国際勝共連合 機関紙 思想新聞は創刊56年 通巻1896号 (令和8年4月1日)

エイズ禍の震源「同性愛」 80年代、サンフランシスコ拠点に

思想新聞2004年3月15日号【1面左】

日本も危険水域に入った

 エイズ(後天性免疫不全症候群)は現在、世界で猛威を振るっている。昨年末、HIV(ヒト免疫不全ウイルス)感染者は最大で4600万人に達し、毎日14000人が新たに感染、8000人が死亡している。アフリカで爆発的増加が続き、サハラ以南のアフリカでは5人に1人が感染。ついで中国、インド、インドネシアなどでエイズ蔓延の波が押し寄せている。
 なぜHIVが出現したのか今なお謎とされている。類人猿のもっている病原体がさまざまな種を経て人間の体に侵入したというのが有力な説だが、感染ルートは解明されていない。だが、はっきりしているのは、最初のエイズ感染者(ゼロ号患者)は81年、米国で確認された31歳の同性愛者の男性だったということだ。
 彼はニューヨークやロサンゼルスなど8都市で40件以上のエイズを起こしたとされる。それは患者自身とのセックス、あるいは患者とセックスした男性とのセックスとして広がっていったと言われ、医療ジャーナリストのロビン・ヘニッグ女史は、次のように述べている。
「彼自身(ゼロ号患者)によると、彼には年間250人のセックス・パートナーがいて、それは病気が始まってからも続いていたという。無防備なセックスがパートナーにも危険を及ぼすことを1982年に知らされてからも、彼はエイズをうつす恐れのあることを言わなかった。むしろ逆に駆り立てられるように征服を続け、行為が終わってから『俺は死ぬことになっている。おまえもだ』と男たちに話していた」(『ウイルスの反乱』青土社)
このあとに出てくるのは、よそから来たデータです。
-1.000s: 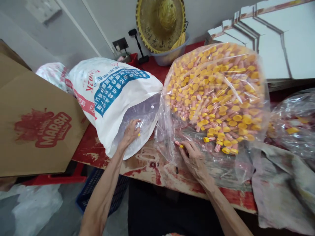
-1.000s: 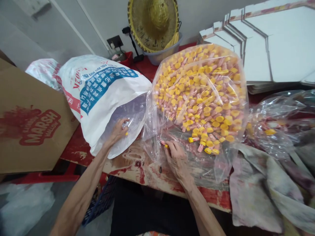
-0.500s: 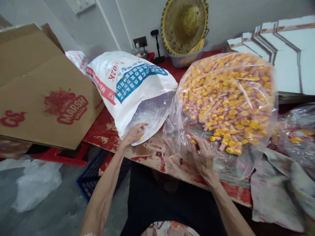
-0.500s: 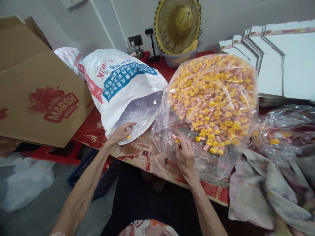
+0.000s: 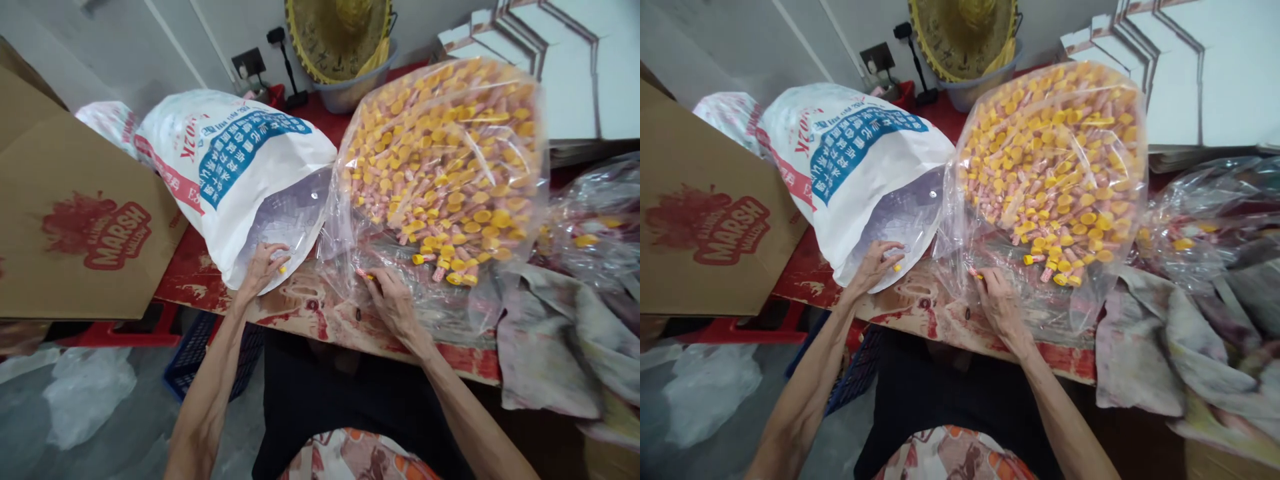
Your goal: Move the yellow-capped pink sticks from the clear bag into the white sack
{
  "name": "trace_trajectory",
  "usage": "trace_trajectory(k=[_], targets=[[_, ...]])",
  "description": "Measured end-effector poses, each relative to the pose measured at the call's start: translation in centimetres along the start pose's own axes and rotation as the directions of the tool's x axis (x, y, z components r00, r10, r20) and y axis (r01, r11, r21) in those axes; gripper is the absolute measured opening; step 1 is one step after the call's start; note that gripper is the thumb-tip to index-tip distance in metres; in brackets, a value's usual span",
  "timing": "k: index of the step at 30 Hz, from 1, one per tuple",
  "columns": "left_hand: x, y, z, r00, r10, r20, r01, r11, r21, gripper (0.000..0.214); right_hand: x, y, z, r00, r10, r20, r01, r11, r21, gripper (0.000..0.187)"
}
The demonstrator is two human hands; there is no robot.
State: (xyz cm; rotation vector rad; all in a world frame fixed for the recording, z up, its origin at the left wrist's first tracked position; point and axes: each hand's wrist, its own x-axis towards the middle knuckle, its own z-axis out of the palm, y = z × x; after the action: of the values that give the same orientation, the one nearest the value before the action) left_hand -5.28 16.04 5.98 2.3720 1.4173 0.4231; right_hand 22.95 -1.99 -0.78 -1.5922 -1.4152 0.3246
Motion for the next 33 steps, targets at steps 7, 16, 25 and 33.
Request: trace_trajectory(k=[7,16,25,33], targets=[[-3.2,7.8,0.6,0.928,0.276,0.251,-0.174,0.915,-0.364,0.031,0.6,-4.3,-1.2,0.969,0.093,0.229,-0.179,0.901,0.394,0.037],[-6.1,11.6,4.6,0.935,0.205,0.288,-0.178,0.977,-0.120,0.021,-2.9,-2.9,1.2,0.988,0.085,0.131,-0.126,0.927,0.352,0.020],[-3.7,12.0,5.9,0.877,0.161,0.453,-0.151,0.987,-0.058,0.008,-0.3,3.2,-4.5,0.915,0.119,-0.386,-0.254,0.912,-0.321,0.031],[-6.5,12.2,6.0,0.948,0.221,0.230,-0.209,0.975,-0.076,0.010,-0.8,4.9,-4.5,0.939,0.095,-0.331,-0.242,0.865,-0.439,0.034]])
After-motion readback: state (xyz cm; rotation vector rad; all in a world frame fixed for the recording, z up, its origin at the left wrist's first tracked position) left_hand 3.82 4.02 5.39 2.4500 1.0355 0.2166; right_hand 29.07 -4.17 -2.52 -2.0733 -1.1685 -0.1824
 また、米国スクリップ研究所のウイルス免疫生物研究部長のマイケル・オールドストーン博士は『ウイルスの脅威』(岩波書店)の中で、当時の米国について次のように語っている。
「1970年の終わりから80年代の初めは、同性愛が社会的に容認された劇的な時期であった。(とくに)サンフランシスコは性的自由の約束の地となり、74年から78年にかけて2万人近い同性愛の男が移住し、その後も毎年約5千人の流入が続いた。サンフランシスコで献血される血液の5ないし7%がゲイからの献血と推定されている。エイズを起こすHIVは血液の中にある。やがて輸血を受けた患者、外科治療を受けた患者、そして血液製剤を定期的に輸血しなければならない血友病の人々にエイズに似た症状が見られるようになった」
 性別の嗜好にかかわらず、際限のない野放しの性的自由はエイズのほかに、B型肝炎、アメーバ感染症、ジアルジア症、淋病、梅毒、カリニ肺炎、カポジ肉腫などさまざまな病気をばらまいた、と同博士は指摘している。
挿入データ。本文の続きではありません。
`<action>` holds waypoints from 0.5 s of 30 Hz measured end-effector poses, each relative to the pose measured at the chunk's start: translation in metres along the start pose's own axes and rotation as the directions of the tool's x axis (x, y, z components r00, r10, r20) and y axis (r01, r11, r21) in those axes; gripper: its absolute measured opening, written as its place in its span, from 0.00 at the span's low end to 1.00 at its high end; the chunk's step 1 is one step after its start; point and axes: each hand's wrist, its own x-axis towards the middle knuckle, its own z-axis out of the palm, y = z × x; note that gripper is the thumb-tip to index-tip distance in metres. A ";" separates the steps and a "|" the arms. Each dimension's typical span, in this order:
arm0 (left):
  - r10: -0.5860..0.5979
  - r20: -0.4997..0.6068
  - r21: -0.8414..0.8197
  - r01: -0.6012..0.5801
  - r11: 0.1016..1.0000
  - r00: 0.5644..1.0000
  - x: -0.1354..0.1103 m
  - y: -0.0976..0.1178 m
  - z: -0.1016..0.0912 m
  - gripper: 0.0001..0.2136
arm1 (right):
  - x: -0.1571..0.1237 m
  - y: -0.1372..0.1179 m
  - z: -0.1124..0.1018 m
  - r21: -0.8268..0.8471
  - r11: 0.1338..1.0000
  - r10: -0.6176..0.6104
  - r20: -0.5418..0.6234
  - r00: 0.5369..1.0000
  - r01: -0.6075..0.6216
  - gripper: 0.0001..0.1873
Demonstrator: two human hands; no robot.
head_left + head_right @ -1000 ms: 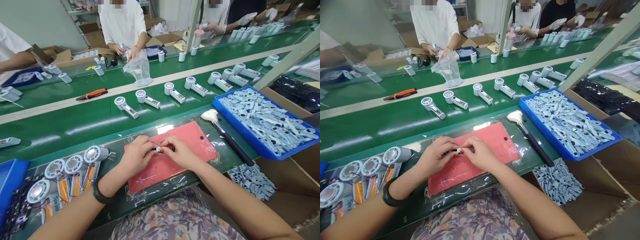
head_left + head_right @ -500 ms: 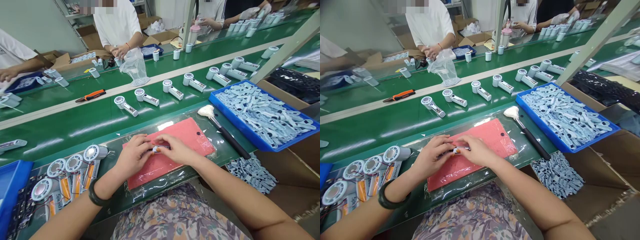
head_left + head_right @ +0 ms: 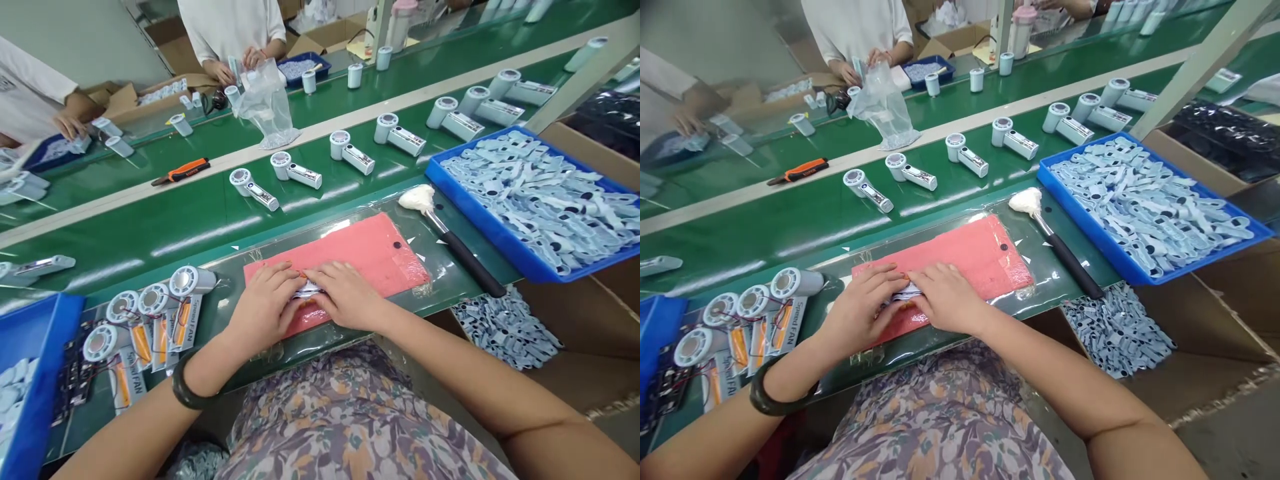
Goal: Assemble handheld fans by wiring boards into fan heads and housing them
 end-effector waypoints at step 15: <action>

 HIVは体液(血液および精液など)から感染するのであり、同博士が言うように「野放しの性的自由」は爆発的感染の主要な原因なのだ。輸血や血液製剤による二次感染はその被害者であることは論を待たない。血液感染は厳重監視で防止しやすいが、性交渉による感染は防ぎにくい。だから70年代の米国のように倫理的退廃が進むとエイズ禍が爆発するが、日本もそうした危険水域に入っていることを忘れてはならない。
 実際、日本でHIV感染者が増え続けている。国連の年次報告(03年版)は年間6百件以上に増えている日本の現状について「感染報告数は1990年代の2倍に達した。日本の若者たちの間で性行動が広がっている」と指摘している。国連エイズ計画のピオット事務局長は日本に対し、①性行動が変化し若者がHIV感染の危険にさらされている②少しずつだが感染が増えている③多くの人が事態の深刻さを理解していない――の三点を挙げ、「個々には目立たなくても三つが一緒になると危険なカクテルだ」と警鐘を鳴らしている(産経新聞03年11月27日)。
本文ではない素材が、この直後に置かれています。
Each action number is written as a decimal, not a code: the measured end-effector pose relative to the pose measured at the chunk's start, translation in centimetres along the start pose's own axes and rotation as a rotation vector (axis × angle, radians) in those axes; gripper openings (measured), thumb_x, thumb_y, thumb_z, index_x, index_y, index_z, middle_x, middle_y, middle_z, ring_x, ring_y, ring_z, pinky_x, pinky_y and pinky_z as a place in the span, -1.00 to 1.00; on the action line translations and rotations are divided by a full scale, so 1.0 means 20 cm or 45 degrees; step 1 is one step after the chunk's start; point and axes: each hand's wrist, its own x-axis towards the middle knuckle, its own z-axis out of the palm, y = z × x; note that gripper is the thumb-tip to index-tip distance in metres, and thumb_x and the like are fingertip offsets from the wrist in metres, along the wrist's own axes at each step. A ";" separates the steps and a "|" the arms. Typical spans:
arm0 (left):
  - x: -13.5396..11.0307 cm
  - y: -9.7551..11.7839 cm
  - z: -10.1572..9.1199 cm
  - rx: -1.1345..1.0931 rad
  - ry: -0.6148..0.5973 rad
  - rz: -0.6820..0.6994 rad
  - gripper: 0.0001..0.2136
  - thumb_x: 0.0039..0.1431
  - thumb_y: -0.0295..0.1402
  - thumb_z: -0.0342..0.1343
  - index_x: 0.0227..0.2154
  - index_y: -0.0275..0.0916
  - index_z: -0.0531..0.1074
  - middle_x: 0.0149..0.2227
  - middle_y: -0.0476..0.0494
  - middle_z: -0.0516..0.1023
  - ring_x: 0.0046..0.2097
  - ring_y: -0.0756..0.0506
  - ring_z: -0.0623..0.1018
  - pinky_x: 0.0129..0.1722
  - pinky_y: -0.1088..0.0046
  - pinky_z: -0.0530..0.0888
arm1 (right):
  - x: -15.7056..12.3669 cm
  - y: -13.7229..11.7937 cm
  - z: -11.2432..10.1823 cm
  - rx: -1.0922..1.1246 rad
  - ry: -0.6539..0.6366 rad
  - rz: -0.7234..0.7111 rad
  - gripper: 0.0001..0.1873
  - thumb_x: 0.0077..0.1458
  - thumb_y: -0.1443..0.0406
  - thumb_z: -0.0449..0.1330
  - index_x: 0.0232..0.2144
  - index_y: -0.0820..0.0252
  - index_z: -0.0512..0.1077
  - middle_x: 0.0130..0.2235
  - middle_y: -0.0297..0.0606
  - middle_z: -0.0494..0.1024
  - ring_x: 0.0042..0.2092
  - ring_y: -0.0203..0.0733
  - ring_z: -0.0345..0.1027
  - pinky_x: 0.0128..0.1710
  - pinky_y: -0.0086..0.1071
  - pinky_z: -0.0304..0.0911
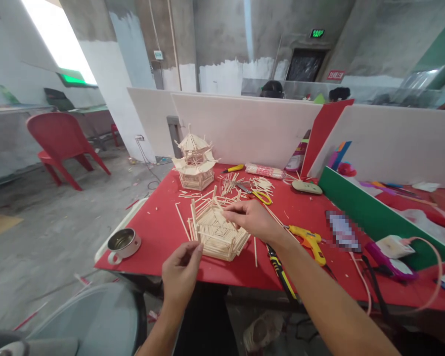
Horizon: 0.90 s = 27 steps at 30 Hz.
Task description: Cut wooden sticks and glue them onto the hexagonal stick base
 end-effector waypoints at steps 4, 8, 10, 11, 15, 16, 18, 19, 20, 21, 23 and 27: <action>-0.05 -0.03 0.06 -0.272 -0.247 -0.449 -0.61 -0.08 -0.08 0.34 -0.33 -0.33 0.61 -0.63 -0.01 0.46 -0.65 0.10 0.30 -0.68 0.60 0.20 | 0.13 -0.02 0.01 -0.165 -0.487 0.032 -0.79 0.02 0.22 0.23 -0.52 0.25 0.53 -0.55 -0.38 0.42 -0.51 -0.37 0.24 -0.49 -0.47 0.15; -0.04 -0.02 0.10 -0.517 -0.309 -0.635 -0.53 -0.10 -0.03 0.35 -0.28 -0.36 0.58 -0.61 0.00 0.45 -0.70 0.17 0.18 -0.72 0.65 0.03 | 0.18 -0.02 0.02 -0.219 -0.652 0.088 -0.81 -0.01 0.26 0.23 -0.56 0.26 0.49 -0.59 -0.42 0.36 -0.53 -0.39 0.18 -0.52 -0.48 0.11; -0.02 -0.01 0.12 -0.593 -0.306 -0.619 -0.58 -0.09 -0.04 0.35 -0.38 -0.36 0.56 -0.59 -0.01 0.46 -0.69 0.18 0.17 -0.72 0.65 0.02 | 0.18 -0.03 0.03 -0.181 -0.661 0.058 -0.81 0.00 0.24 0.23 -0.54 0.25 0.51 -0.60 -0.43 0.35 -0.53 -0.39 0.15 -0.52 -0.48 0.09; -0.01 -0.01 0.12 -0.617 -0.304 -0.595 -0.60 -0.08 -0.05 0.34 -0.43 -0.36 0.54 -0.57 -0.02 0.47 -0.69 0.19 0.16 -0.72 0.65 0.02 | 0.18 -0.04 0.03 -0.158 -0.658 0.035 -0.81 0.01 0.24 0.23 -0.52 0.24 0.53 -0.59 -0.43 0.35 -0.52 -0.39 0.15 -0.52 -0.48 0.08; 0.01 -0.02 0.12 -0.644 -0.310 -0.537 -0.63 -0.01 -0.07 0.31 -0.53 -0.35 0.49 -0.55 -0.05 0.50 -0.70 0.19 0.16 -0.72 0.64 -0.01 | 0.16 -0.05 0.03 -0.175 -0.680 -0.010 -0.82 0.02 0.23 0.22 -0.48 0.19 0.58 -0.57 -0.43 0.38 -0.52 -0.39 0.15 -0.52 -0.48 0.05; 0.01 -0.02 0.12 -0.646 -0.313 -0.538 -0.63 0.00 -0.07 0.31 -0.54 -0.35 0.49 -0.55 -0.05 0.50 -0.70 0.19 0.16 -0.72 0.64 -0.01 | 0.16 -0.05 0.04 -0.212 -0.688 -0.006 -0.82 0.02 0.23 0.23 -0.50 0.19 0.58 -0.58 -0.43 0.38 -0.52 -0.39 0.15 -0.52 -0.49 0.04; 0.01 -0.03 0.12 -0.655 -0.314 -0.549 -0.64 0.00 -0.09 0.31 -0.53 -0.35 0.49 -0.56 -0.05 0.49 -0.69 0.18 0.17 -0.72 0.63 -0.01 | 0.17 -0.05 0.05 -0.301 -0.689 -0.001 -0.82 0.01 0.25 0.23 -0.52 0.20 0.58 -0.60 -0.42 0.39 -0.52 -0.39 0.16 -0.53 -0.49 0.01; 0.01 -0.03 0.12 -0.662 -0.313 -0.554 -0.65 0.00 -0.09 0.31 -0.52 -0.35 0.49 -0.55 -0.05 0.50 -0.69 0.18 0.18 -0.72 0.63 0.00 | 0.17 -0.04 0.06 -0.337 -0.688 -0.004 -0.82 0.00 0.26 0.23 -0.53 0.21 0.58 -0.60 -0.41 0.39 -0.52 -0.39 0.18 -0.54 -0.49 0.01; 0.01 -0.03 0.12 -0.669 -0.310 -0.558 -0.65 -0.01 -0.09 0.31 -0.52 -0.34 0.49 -0.54 -0.05 0.50 -0.69 0.18 0.19 -0.72 0.64 0.00 | 0.17 -0.04 0.06 -0.365 -0.689 -0.007 -0.82 0.00 0.26 0.23 -0.53 0.22 0.58 -0.60 -0.41 0.40 -0.52 -0.38 0.19 -0.54 -0.49 0.01; 0.01 -0.03 0.12 -0.674 -0.310 -0.559 -0.65 -0.01 -0.09 0.32 -0.52 -0.34 0.49 -0.54 -0.05 0.51 -0.69 0.18 0.19 -0.72 0.63 0.01 | 0.18 -0.04 0.07 -0.386 -0.691 -0.009 -0.82 0.00 0.26 0.23 -0.52 0.22 0.58 -0.60 -0.40 0.40 -0.52 -0.38 0.19 -0.54 -0.49 0.01; 0.01 -0.03 0.12 -0.675 -0.316 -0.550 -0.65 0.00 -0.10 0.31 -0.51 -0.34 0.50 -0.53 -0.05 0.51 -0.69 0.18 0.19 -0.72 0.63 0.02 | 0.18 -0.05 0.07 -0.426 -0.694 -0.005 -0.82 0.00 0.25 0.22 -0.52 0.21 0.58 -0.60 -0.41 0.41 -0.51 -0.37 0.20 -0.53 -0.49 0.02; 0.02 -0.03 0.12 -0.667 -0.325 -0.547 -0.67 -0.02 -0.11 0.32 -0.50 -0.35 0.50 -0.53 -0.05 0.51 -0.69 0.18 0.20 -0.71 0.63 0.04 | 0.18 -0.05 0.07 -0.457 -0.704 -0.005 -0.82 -0.02 0.24 0.23 -0.53 0.21 0.56 -0.58 -0.41 0.44 -0.49 -0.37 0.23 -0.51 -0.49 0.04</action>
 にもかかわらず、政府は性モラルの確立に真っ正面から取り組もうとはしない。それどころか「コンドーム教育」などの過激な性教育すら容認している有様だ。こういう最中に米国から同性愛結婚を許容しようとする運動が日本に持ち込まれてくれば、エイズ禍が爆発的に拡大しかねない。十分な警戒が必要だ。